[Excerpts from a dataset]
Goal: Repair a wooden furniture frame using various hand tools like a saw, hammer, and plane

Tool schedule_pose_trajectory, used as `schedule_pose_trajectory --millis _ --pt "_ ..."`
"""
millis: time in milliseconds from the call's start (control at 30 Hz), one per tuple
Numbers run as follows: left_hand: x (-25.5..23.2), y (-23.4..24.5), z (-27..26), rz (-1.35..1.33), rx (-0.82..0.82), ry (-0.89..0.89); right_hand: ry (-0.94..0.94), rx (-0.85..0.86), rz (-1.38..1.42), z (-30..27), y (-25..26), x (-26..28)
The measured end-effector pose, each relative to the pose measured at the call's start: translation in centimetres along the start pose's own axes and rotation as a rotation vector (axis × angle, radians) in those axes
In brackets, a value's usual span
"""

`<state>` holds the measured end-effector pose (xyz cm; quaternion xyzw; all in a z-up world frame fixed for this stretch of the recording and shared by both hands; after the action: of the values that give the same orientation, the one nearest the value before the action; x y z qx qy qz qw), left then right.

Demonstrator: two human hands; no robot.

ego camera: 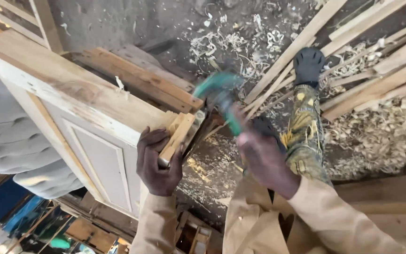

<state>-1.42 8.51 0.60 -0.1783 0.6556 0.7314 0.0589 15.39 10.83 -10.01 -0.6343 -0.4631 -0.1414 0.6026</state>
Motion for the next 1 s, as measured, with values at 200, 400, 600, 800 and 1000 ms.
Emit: schedule_pose_trajectory --millis 200,400,600,800,1000 --pt "0.7 0.9 -1.1 -0.041 -0.109 -0.019 -0.826 0.09 -0.033 -2.2 1.5 -5.3" --pt "0.8 1.8 -2.2 0.202 -0.198 0.007 -1.184 0.146 0.702 -4.1 0.3 -8.6" --pt "1.8 1.5 -3.5 0.172 -0.211 0.003 -1.127 0.097 0.796 -3.9 1.5 -10.2" --pt "2.4 1.4 -4.0 0.108 -0.219 0.003 -1.081 0.138 0.372 -3.4 0.9 -7.3" --pt "1.9 1.7 -4.6 0.145 -0.281 -0.024 -0.863 0.201 -0.114 -2.9 -2.2 0.5"
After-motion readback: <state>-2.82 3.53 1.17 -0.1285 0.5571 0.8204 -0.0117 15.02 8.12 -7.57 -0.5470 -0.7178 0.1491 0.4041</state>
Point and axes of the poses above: each hand's wrist, its own z-axis towards the middle knuckle, its own y-axis out of the back of the hand, x = y × z, the point moved 9 cm from there along z, towards the middle knuckle, and after that the axes turned 7 degrees about z, right-handed, at the moved point
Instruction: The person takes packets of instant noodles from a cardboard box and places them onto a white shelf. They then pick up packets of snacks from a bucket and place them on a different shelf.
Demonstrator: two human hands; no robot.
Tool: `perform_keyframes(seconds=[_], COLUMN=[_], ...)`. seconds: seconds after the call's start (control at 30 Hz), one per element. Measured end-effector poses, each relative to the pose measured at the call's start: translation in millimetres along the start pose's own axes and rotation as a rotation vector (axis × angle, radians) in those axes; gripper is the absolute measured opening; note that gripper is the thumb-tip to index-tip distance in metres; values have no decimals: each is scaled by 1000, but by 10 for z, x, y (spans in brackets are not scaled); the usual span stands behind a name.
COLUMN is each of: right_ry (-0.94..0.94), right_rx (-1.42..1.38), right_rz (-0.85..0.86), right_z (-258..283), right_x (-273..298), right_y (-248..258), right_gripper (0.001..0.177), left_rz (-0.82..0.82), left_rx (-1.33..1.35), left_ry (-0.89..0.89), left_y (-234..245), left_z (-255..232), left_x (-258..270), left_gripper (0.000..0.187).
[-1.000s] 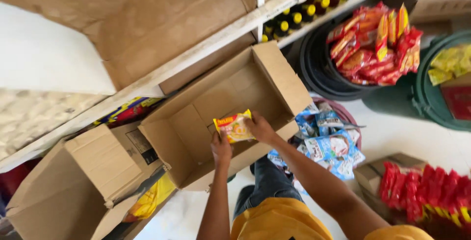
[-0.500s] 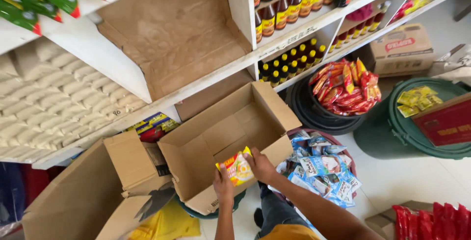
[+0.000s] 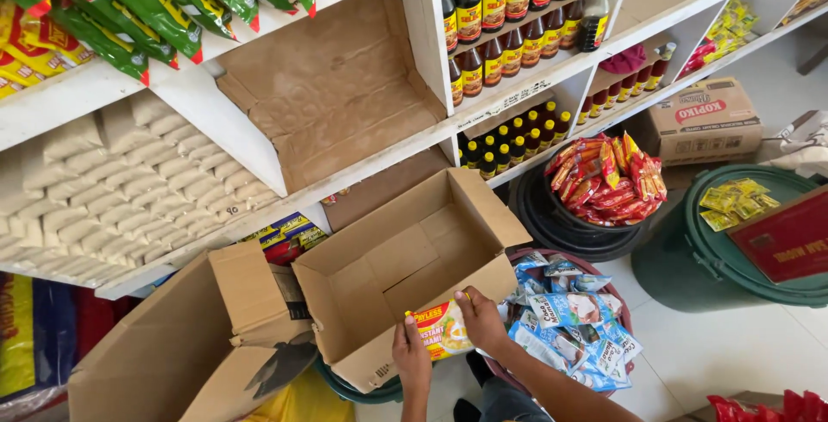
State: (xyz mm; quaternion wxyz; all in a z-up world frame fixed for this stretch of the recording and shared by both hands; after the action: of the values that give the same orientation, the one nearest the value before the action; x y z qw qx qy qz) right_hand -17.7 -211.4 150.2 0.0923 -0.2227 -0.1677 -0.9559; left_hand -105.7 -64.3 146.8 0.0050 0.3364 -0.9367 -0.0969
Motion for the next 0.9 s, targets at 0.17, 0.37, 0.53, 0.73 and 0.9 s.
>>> perform_keyframes(seconds=[0.17, 0.37, 0.53, 0.73, 0.9], right_ry=[-37, 27, 98, 160, 285], right_rx=[-51, -187, -207, -64, -123], right_rz=[-26, 35, 47, -68, -72], right_z=[-47, 306, 427, 762, 1062], right_x=[9, 106, 79, 24, -112], right_y=[97, 122, 110, 244, 427], right_gripper=[43, 36, 40, 42, 41], left_rz=[-64, -190, -169, 195, 334], left_rx=[3, 257, 209, 85, 100], left_ry=[-55, -73, 1, 54, 57], left_y=[-94, -101, 24, 156, 68], left_z=[-163, 104, -458, -739, -1007], left_x=[22, -16, -70, -272, -474], left_gripper=[36, 36, 38, 39, 41])
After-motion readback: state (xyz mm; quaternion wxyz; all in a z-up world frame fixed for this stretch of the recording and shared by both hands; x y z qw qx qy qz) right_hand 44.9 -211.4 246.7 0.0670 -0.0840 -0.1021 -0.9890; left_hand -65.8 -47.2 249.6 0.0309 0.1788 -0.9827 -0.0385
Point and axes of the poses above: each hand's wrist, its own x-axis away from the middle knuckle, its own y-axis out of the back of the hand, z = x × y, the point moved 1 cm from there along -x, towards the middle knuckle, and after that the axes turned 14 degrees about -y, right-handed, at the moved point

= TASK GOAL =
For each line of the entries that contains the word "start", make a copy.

= SOLUTION =
millis: time in milliseconds from the call's start (control at 30 Hz), one per tuple
The measured end-effector pose, each relative to the pose measured at the call's start: translation in centimetres along the start pose's own axes and rotation as a rotation vector (axis × angle, radians) in those axes
Tool: `perform_keyframes(seconds=[_], COLUMN=[_], ...)`. seconds: seconds after the call's start (control at 30 Hz), one per element. Measured end-effector poses, each relative to the pose measured at the call's start: translation in millimetres along the start pose's own axes and rotation as a rotation vector (axis × angle, radians) in those axes; gripper is the absolute measured opening; note that gripper is the thumb-tip to index-tip distance in metres; values have no decimals: each is scaled by 1000, but by 10 for z, x, y (spans in brackets are not scaled); the usual span stands behind a name.

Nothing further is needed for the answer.